Due to the rapid compression of hydrogen and the Joule-Thompson effect specific to hydrogen during the fast filling process, the internal temperature of the cylinder rises sharply which may lead to hidden safety hazards. In this study, a high-pressure hydrogen filling process is considered, and a simple mathematical model of a cascade storage system of a hydrogen refilling station is developed to analyze the temperature rise in hydrogen cylinders under different working conditions. The results show the pressure switching coefficient has a great impact on the filling time, and the pre-cooling of hydrogen has a significant impact on the temperature rise and the states of charge (SOC) within cylinder. Herein, a multi-objective iterative optimization algorithm is proposed to calculate the above two controllable variables (pressure switching coefficient, pre-cooling temperature of hydrogen) with the objectives of faster refueling, lower energy consumption and higher SOC within cylinders in cascade hydrogen refueling.
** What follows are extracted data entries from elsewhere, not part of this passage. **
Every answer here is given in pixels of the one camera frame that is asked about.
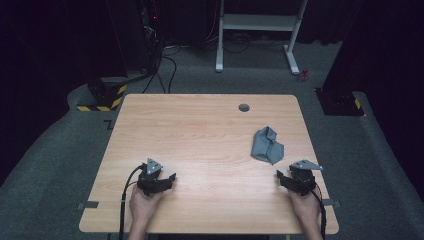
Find black stand with striped base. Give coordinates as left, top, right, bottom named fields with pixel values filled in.
left=76, top=75, right=129, bottom=113

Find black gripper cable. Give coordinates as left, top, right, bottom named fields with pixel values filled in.
left=311, top=183, right=327, bottom=240
left=118, top=163, right=147, bottom=240

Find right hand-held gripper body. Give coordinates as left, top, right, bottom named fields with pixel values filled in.
left=287, top=159, right=324, bottom=197

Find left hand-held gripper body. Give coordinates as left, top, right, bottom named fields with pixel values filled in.
left=136, top=157, right=168, bottom=197

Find person's right hand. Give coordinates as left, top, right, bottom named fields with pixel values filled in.
left=287, top=188, right=322, bottom=231

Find black stand base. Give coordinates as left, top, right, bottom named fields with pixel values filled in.
left=314, top=87, right=366, bottom=118

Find grey tape strip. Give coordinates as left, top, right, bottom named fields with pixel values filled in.
left=76, top=200, right=100, bottom=211
left=322, top=198, right=342, bottom=209

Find grey-blue cloth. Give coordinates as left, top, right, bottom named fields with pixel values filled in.
left=250, top=125, right=285, bottom=166

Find dark equipment rack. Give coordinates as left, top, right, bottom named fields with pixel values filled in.
left=138, top=0, right=165, bottom=74

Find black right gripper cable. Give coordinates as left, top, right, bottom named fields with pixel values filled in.
left=311, top=183, right=327, bottom=240

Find person's left hand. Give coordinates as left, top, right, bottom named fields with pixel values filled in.
left=128, top=184, right=165, bottom=232

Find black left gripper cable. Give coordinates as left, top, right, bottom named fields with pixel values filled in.
left=118, top=163, right=147, bottom=240

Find white metal desk frame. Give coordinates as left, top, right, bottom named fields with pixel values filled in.
left=215, top=0, right=309, bottom=76

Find black floor cables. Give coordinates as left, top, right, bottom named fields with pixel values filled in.
left=141, top=45, right=183, bottom=95

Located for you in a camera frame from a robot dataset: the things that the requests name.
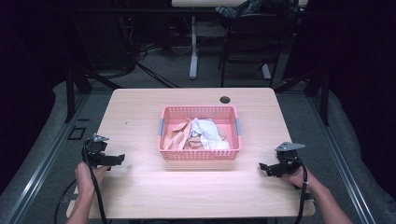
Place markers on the white desk foot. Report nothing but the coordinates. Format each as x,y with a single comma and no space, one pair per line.
266,71

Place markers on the black chair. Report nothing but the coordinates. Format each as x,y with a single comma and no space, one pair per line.
249,37

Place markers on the white desk leg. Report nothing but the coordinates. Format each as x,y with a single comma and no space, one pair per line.
194,49

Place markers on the black metal stand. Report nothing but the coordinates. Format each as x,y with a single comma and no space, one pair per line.
325,96
70,93

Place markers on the pink plastic basket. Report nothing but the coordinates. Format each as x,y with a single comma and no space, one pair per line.
232,149

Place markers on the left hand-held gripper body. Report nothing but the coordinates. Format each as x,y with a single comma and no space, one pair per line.
93,151

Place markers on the beige cloth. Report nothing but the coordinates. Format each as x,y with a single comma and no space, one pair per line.
176,138

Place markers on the dark patterned cloth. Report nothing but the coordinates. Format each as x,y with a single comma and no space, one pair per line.
236,9

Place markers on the person's right hand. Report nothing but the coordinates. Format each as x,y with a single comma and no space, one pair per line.
295,179

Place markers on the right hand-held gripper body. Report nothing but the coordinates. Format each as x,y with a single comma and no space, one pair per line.
288,160

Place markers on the white cloth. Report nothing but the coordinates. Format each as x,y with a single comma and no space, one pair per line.
208,132

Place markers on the person's left hand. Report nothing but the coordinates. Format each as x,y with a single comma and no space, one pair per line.
85,179

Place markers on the aluminium floor rail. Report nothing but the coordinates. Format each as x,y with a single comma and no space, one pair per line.
339,161
46,161
Besides, this method could significantly decrease energy consumption, improve SOC and allow acceptable refueling time.

由于氢气的快速压缩和快速填充过程中氢气特有的焦耳-汤普森效应，钢瓶的内部温度急剧升高，可能导致安全隐患。在这项研究中，考虑了高压氢气填充过程，并建立了氢气填充站的级联存储系统的简单数学模型，以分析不同工作条件下氢气瓶中的温度升高。结果表明，压力转换系数对填充时间有很大的影响，氢气的预冷对温度上升和气缸内的荷电状态（SOC）都有显着影响。在这里 提出了一种多目标迭代优化算法来计算以上两个可控变量（压力转换系数，氢的预冷温度），目的是在级联加氢时加油更快，能耗更低，汽缸内SOC更高。此外，这种方法可以显着降低能耗，提高SOC，并允许可接受的加油时间。